Task instructions: Your answer should be each line of the entries that contains the word "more", copied in full.

---------- Input data

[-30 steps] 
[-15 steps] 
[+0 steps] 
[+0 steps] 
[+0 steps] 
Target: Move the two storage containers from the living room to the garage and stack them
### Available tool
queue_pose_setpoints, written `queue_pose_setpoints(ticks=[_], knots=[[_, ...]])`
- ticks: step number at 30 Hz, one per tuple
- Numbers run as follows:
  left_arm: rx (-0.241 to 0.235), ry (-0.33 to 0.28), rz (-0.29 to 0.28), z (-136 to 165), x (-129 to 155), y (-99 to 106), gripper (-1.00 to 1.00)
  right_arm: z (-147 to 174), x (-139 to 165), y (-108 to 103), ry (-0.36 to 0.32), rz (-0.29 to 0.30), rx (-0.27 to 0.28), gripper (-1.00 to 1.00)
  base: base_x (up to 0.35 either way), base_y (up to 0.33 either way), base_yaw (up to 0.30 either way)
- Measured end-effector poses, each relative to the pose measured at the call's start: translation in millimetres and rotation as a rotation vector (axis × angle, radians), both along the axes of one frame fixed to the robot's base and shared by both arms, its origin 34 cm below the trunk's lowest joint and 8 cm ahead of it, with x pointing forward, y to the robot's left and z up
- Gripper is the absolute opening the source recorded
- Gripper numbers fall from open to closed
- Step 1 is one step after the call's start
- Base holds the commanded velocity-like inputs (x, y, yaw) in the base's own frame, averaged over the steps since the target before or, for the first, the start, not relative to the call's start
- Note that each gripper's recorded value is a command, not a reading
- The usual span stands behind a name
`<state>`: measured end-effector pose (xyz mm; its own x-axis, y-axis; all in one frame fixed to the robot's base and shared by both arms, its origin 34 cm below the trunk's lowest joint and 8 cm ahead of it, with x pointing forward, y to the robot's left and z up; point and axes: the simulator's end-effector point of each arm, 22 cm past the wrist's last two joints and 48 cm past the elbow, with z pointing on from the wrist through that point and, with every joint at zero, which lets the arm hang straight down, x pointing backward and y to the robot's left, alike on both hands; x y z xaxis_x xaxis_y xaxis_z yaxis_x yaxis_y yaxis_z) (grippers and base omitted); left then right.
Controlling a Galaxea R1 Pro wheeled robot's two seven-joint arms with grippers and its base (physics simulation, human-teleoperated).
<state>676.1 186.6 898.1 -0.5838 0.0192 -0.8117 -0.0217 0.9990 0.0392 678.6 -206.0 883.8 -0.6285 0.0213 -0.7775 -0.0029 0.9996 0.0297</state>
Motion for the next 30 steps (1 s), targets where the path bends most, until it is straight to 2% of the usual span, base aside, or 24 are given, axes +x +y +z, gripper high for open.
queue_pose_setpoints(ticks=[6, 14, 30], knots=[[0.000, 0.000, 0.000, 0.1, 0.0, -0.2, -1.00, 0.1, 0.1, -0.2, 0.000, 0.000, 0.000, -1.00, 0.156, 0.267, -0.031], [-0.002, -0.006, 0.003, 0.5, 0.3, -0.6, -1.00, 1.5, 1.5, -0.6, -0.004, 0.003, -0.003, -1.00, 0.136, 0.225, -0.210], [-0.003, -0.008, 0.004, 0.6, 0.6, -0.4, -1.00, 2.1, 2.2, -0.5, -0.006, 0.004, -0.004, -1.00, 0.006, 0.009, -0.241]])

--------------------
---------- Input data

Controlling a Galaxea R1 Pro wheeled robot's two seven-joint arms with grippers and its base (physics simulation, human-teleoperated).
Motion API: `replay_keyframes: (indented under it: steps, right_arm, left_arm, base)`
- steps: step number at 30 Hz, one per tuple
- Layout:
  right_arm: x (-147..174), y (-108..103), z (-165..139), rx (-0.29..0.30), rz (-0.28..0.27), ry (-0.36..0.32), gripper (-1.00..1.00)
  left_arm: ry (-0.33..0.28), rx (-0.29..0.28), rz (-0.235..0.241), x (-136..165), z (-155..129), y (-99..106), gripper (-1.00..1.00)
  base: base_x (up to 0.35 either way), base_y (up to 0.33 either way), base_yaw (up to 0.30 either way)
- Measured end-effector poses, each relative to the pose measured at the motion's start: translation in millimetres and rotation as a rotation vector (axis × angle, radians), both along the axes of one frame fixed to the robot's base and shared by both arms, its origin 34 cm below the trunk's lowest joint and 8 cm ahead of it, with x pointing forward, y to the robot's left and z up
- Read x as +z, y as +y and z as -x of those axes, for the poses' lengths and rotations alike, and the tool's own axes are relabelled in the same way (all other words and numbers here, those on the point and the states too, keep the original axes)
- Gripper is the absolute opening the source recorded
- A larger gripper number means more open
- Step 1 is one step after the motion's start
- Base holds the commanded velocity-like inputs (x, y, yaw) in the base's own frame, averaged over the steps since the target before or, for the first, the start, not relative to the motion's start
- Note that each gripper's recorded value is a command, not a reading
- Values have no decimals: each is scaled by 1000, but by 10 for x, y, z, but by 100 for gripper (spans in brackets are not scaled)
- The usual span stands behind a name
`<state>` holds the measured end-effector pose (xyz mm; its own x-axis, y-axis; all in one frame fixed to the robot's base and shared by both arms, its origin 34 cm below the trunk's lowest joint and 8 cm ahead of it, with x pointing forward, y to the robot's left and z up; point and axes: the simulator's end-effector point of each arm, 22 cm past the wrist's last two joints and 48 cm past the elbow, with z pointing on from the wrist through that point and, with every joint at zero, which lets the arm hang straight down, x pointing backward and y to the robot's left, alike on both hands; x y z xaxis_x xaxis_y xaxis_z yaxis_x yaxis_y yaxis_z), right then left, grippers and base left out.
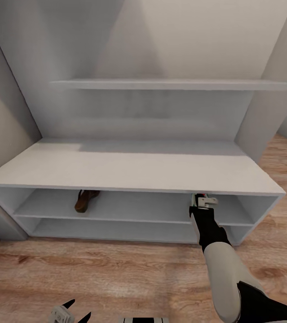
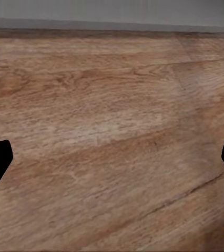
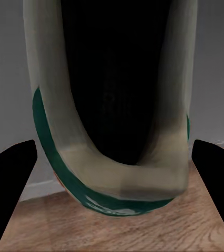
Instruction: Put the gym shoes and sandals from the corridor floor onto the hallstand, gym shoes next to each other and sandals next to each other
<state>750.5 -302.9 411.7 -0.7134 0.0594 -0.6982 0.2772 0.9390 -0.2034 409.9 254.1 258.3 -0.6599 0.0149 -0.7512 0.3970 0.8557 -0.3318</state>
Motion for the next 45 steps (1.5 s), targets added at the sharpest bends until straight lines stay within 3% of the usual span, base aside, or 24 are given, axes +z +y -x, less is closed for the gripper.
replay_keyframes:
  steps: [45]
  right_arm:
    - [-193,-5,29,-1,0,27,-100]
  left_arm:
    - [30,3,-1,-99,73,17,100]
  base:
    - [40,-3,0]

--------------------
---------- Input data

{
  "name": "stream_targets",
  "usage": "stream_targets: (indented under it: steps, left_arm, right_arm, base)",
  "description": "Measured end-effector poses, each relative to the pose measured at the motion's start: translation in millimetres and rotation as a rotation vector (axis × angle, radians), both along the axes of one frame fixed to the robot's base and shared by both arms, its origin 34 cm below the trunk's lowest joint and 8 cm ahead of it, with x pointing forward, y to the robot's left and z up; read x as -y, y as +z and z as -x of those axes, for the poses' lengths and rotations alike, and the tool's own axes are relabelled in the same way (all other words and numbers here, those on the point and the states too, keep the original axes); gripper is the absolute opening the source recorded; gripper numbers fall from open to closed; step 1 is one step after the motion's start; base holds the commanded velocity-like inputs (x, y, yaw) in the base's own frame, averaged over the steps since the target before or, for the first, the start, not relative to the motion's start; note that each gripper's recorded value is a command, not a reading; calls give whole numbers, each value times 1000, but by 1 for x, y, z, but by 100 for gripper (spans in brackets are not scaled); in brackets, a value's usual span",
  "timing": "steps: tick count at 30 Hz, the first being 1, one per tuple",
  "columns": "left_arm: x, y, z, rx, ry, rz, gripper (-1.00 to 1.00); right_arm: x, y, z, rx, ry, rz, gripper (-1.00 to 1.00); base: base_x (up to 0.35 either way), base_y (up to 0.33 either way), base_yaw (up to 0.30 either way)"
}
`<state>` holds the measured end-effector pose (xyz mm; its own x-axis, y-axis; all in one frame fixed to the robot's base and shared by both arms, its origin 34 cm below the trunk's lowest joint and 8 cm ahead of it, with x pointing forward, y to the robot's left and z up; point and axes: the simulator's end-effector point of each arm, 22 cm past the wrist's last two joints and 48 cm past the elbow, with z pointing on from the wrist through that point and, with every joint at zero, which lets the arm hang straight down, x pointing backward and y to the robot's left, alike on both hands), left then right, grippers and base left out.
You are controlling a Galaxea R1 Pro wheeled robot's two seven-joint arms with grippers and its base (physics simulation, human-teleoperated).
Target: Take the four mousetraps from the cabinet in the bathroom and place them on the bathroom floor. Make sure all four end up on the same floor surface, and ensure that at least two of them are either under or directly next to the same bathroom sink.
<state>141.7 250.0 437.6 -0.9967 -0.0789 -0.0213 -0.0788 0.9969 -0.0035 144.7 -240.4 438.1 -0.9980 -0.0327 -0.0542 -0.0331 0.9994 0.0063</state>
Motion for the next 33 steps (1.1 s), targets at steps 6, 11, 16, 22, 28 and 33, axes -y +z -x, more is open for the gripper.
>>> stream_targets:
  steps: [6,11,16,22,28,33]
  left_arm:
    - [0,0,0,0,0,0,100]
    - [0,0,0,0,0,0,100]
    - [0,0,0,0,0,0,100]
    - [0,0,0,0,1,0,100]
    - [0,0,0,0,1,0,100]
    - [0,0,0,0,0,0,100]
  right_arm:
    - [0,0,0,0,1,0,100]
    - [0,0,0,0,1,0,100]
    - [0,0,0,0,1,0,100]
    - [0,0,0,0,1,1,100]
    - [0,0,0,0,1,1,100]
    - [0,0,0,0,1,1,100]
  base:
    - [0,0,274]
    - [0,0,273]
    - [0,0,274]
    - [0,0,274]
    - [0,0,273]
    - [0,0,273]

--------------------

Reply to the task:
- A larger gripper number means more open
Motion for the next 33 steps (1.1 s), targets at steps 6, 11, 16, 22, 28 and 33, axes -y +z -x, more is open for the gripper.

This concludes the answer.